Source: Reuters - July 10, 2009
By Sunanda Creagh

JAKARTA - Indonesia's forestry ministry has released what are believed to be the world's first set of revenue sharing rules governing forest carbon projects, a ministry official said on Friday. The profit-sharing rules will help clear up important questions over Indonesia's release in May of the world's first set of formal regulations on a U.N.-backed scheme called reducing emissions from deforestation and degradation, or REDD.

The rules in May governed who could carry out a REDD project and in which type of forest. The revenue sharing rules were expected to take up to six months and heavily involve the Finance Ministry. "Yes, this is the distribution of the profits," said forestry ministry spokesman Masyhud who, like many Indonesians, goes by one name. "We released this regulation to avoid a long, bureaucratic process."

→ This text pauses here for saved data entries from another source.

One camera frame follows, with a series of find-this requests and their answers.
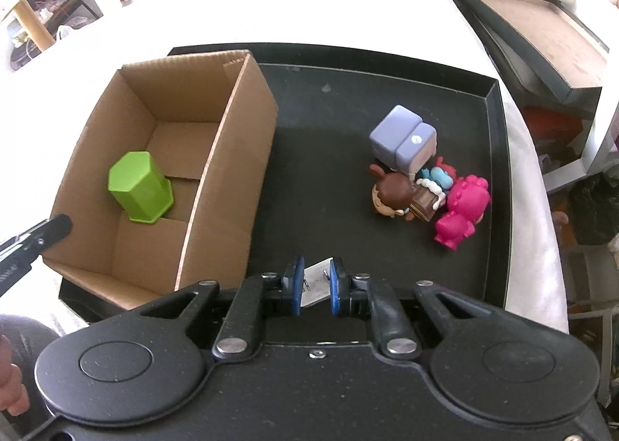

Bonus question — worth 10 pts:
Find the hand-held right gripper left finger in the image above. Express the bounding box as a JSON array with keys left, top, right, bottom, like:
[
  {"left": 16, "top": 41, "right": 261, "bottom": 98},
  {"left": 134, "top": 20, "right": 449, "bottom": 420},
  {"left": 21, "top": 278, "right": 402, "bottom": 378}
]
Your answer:
[{"left": 138, "top": 255, "right": 306, "bottom": 361}]

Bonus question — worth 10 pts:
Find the purple box toy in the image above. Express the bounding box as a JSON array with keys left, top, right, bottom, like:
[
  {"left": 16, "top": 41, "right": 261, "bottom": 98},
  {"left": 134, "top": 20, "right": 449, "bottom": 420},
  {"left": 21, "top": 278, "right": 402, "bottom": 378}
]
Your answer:
[{"left": 369, "top": 105, "right": 437, "bottom": 171}]

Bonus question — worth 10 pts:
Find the person's left hand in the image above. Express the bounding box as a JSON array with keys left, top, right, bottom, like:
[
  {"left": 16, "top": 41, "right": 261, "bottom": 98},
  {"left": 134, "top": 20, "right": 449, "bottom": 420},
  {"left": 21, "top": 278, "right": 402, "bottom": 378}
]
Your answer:
[{"left": 0, "top": 335, "right": 31, "bottom": 417}]

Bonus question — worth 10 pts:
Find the brown-haired doll figure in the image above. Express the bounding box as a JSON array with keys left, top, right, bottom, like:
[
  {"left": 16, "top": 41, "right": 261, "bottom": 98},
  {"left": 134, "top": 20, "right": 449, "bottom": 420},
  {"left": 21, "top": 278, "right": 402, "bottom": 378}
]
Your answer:
[{"left": 370, "top": 163, "right": 417, "bottom": 220}]

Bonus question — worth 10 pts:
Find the pink animal toy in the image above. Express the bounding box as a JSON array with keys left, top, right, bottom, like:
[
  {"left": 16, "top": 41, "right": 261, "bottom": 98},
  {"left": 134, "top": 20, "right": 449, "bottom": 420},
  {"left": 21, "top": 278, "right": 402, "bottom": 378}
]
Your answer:
[{"left": 434, "top": 174, "right": 491, "bottom": 244}]

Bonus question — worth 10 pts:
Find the black tray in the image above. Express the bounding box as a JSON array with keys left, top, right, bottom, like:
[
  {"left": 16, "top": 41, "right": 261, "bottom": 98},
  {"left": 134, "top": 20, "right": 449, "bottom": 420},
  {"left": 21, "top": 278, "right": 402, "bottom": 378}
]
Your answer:
[{"left": 58, "top": 42, "right": 508, "bottom": 326}]

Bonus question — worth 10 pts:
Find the blue and red figure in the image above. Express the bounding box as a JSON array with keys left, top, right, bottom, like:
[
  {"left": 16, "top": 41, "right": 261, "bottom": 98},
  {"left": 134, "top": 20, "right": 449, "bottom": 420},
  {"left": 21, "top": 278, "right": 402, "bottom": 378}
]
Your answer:
[{"left": 418, "top": 157, "right": 458, "bottom": 193}]

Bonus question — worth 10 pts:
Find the black bag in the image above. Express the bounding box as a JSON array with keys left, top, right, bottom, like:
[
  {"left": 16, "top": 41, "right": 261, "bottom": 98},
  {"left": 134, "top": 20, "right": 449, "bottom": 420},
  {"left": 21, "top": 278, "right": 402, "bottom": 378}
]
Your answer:
[{"left": 568, "top": 173, "right": 619, "bottom": 246}]

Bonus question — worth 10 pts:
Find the white plug charger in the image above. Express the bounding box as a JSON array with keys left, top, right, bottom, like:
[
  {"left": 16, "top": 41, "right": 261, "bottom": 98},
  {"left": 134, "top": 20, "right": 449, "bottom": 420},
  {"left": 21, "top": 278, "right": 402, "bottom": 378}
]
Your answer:
[{"left": 300, "top": 257, "right": 334, "bottom": 309}]

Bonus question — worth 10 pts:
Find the cardboard box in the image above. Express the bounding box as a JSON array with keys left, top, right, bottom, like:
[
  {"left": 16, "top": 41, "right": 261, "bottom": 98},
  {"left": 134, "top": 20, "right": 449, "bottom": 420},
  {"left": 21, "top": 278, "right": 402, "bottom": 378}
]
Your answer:
[{"left": 43, "top": 49, "right": 279, "bottom": 311}]

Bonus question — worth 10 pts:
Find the white rack frame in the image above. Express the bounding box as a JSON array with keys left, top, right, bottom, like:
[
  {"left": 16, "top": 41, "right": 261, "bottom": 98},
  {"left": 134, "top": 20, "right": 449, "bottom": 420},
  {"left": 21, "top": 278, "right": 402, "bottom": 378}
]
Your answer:
[{"left": 542, "top": 83, "right": 619, "bottom": 193}]

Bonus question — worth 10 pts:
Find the black shallow box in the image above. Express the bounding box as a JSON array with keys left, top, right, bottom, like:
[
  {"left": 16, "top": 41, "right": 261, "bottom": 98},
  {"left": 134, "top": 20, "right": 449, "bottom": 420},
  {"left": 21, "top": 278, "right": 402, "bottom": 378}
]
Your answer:
[{"left": 442, "top": 0, "right": 610, "bottom": 106}]

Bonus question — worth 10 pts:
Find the wooden table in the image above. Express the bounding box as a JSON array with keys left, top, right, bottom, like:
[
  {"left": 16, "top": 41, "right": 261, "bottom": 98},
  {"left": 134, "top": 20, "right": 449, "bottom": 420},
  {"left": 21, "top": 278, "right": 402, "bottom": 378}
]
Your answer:
[{"left": 0, "top": 0, "right": 104, "bottom": 55}]

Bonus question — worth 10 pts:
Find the brown cake toy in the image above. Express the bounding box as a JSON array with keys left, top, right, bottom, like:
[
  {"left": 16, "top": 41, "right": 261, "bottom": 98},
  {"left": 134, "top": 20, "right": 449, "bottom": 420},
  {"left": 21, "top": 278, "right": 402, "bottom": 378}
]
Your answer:
[{"left": 409, "top": 180, "right": 448, "bottom": 222}]

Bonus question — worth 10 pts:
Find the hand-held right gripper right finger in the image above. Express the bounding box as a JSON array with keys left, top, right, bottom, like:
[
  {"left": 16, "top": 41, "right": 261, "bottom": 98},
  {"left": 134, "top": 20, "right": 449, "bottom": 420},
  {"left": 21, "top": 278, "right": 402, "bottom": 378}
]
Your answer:
[{"left": 328, "top": 255, "right": 489, "bottom": 359}]

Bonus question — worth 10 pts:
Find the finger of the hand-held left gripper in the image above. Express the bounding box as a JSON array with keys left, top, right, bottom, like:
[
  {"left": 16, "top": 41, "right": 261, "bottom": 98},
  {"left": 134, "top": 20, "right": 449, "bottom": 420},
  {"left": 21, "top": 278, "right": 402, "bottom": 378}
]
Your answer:
[{"left": 0, "top": 214, "right": 73, "bottom": 297}]

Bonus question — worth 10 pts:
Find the green hexagonal container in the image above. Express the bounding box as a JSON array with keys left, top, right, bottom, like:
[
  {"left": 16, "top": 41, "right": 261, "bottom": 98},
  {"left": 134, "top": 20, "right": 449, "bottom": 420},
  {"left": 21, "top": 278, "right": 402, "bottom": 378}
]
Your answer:
[{"left": 107, "top": 151, "right": 174, "bottom": 225}]

Under the revenue sharing rules -- which can be read in Bahasa Indonesia here -- between 10 and 50 percent of the profits from REDD projects will be taken by the Indonesian government, depending on the type of forest. Of that portion, 20 percent will go to the provincial government, 40 percent to the regency government and 40 percent to the central government in Jakarta. Between 20 and 70 percent will go to local communities.

"This is the first time, in black and white, there has been a realistic indication of revenue sharing," said Tobias Garritt, CEO of Emerald Planet Indonesia, which is jointly developing REDD projects on 250,000 hectares (625,000 acres) of forest in Papua, eastern Indonesia. "This appears to be a well put together regulation that would provide some certainty to the market." He said the money for local communities would be disbursed through a trust fund.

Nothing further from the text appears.